7) Catherine Green describes a simple and easy activity, but one which can engage lots of people in a meaningful way based on collection boxes, but with a neat twist. “The pyramid boxes we give out for people to take home and decorate before brining them back to the Epiphany.”

8) “I got £186 from the unwanted Christmas Present sale. One man’s trash is another man’s treasure. I don’t price things. I just say give what you think its worth. Then I don’t offend anyone for the price I’m charging for their gift. I usually hold this at the end of January or early February. People know to expect it, so they can save up their unwanted gifts for this sale. The Salvation Army shop across the way gets the few things left over. I put that in the bulletin too so people know it was used well.”

9)  Something you can do with children is a sponsored wine gum suck. We used to do this at school. They would sit on the grass that you wouldn’t normally be allowed to sit on so that was part of the treat. It would just be for half an hour, so people would know that its only 30 minutes. The trick was to not ask for a lot of money, but to ask lots of people. You don’t want people to refuse the next time because they’ve already done their bit; you don’t want to lose your customers. For everyone’s point of view it was a treat. Half an hour of silence is quite relaxing – quite something.

10) “At the drop of a hat I’ll have a raffle. I’m having one at my funeral. I was asked to do it at a funeral and I got £600 in lieu of flowers that would have only lasted a day. It’s so sensible. I went to one funeral and there were 63 wreaths of flowers. I know she loved flowers, but when they cost at least £15 each, the money could be better spent.”

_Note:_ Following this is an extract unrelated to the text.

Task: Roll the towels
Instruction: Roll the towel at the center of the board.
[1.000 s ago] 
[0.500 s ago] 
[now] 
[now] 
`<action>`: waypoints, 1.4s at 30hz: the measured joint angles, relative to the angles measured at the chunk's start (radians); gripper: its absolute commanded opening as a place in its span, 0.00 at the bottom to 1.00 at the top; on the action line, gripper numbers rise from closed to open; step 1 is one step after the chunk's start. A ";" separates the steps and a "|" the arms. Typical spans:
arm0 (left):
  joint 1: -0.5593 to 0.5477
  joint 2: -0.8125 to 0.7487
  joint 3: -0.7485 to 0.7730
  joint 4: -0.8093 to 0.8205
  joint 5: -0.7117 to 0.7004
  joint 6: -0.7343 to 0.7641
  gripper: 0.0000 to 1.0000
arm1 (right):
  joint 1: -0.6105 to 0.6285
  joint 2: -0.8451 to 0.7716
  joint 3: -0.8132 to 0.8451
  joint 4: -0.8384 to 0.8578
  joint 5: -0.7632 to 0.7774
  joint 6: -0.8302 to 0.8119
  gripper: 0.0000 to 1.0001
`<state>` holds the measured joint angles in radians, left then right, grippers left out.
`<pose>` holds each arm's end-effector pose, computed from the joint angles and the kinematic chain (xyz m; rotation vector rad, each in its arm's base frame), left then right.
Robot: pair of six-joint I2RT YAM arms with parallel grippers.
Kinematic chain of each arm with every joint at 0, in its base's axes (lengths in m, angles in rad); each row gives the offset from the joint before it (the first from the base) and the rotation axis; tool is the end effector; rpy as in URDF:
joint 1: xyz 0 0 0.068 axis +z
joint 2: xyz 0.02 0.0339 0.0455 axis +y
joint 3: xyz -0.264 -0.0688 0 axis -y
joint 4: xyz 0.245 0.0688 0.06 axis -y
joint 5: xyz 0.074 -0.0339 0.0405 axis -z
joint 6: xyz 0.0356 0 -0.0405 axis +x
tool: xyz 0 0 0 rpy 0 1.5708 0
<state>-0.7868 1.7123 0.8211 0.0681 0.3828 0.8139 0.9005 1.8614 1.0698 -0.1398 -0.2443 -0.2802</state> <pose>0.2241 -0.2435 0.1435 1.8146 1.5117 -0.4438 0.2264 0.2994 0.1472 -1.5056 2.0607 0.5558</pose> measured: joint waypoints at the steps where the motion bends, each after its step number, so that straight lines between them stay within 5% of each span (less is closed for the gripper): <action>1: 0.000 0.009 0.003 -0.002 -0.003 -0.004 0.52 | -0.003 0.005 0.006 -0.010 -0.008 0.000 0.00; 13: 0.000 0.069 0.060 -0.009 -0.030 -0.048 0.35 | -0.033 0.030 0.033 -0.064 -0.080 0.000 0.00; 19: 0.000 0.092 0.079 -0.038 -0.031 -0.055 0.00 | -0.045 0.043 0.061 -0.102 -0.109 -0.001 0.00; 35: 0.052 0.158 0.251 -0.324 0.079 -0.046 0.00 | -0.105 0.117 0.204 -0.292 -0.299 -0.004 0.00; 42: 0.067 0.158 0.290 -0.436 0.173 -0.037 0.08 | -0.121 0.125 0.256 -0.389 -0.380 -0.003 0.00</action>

“I’ve got all sorts of things for raffles. I have a bread-maker that has been used twice. Well, that’s worth £1 a ticket isn’t it.  I put up a large piece of paper in large squares and people put their surname in and a phone number. Its a bit like a lottery. The next Sunday I can put in the bulletin that number 47 has won. I’ll have phoned them and they’ll have come and collected them. I get given presents for the raffle, and so does the Parish Pastoral Assistant.”

Miss Green suggested many more activities, including B-B-Qs and quizzes, and giving particular credit to the “two excellent deacons we have at OLEM”, one of whom makes marmalade throughout the year. “We give him our jars and he makes the marmalade”. The profit he makes from from his sales go to CAFOD and raise over £100 each year.


“I’ve always been a volunteer in lots of ways at the parish. When I retired, I spent three years travelling. When I got back I though I should settle into something a bit more serious. I was a member of the Justice and Peace group but I was a bit fed up of all the talk. I thought we’ve all got the message but we need to do something. I asked the priest, who’s the dooer for CAFOD. Col. Phelps had done it but died. I didn’t want to tread on anyone’s toes, but Mrs Phelps was very encouraging. Back then, the parish had raised £1,000 from the last family fast. So I craftily put the target at £1,000. I thought if I didn’t know this is what they could do, then no one else would know. Knowing this was the capacity I put the target a little bit further. Then with lots of praise for getting there, lots of thank-yous so they definitely knew we had raised it.”

Catherine Green died in May 2016. She had handed over responsibility for organising CAFOD activities in the parish and was pleased to see a wide group of volunteers distribute parish envelopes at Fast Days and help with other social and fundraising activities.

She had been our Parish Volunteer for 26 years, helping many parts of a very large parish engage with CAFOD in different ways – often appearing in the top ten parishes in England and Wales.

Let us pray for the repose of her soul. Amen.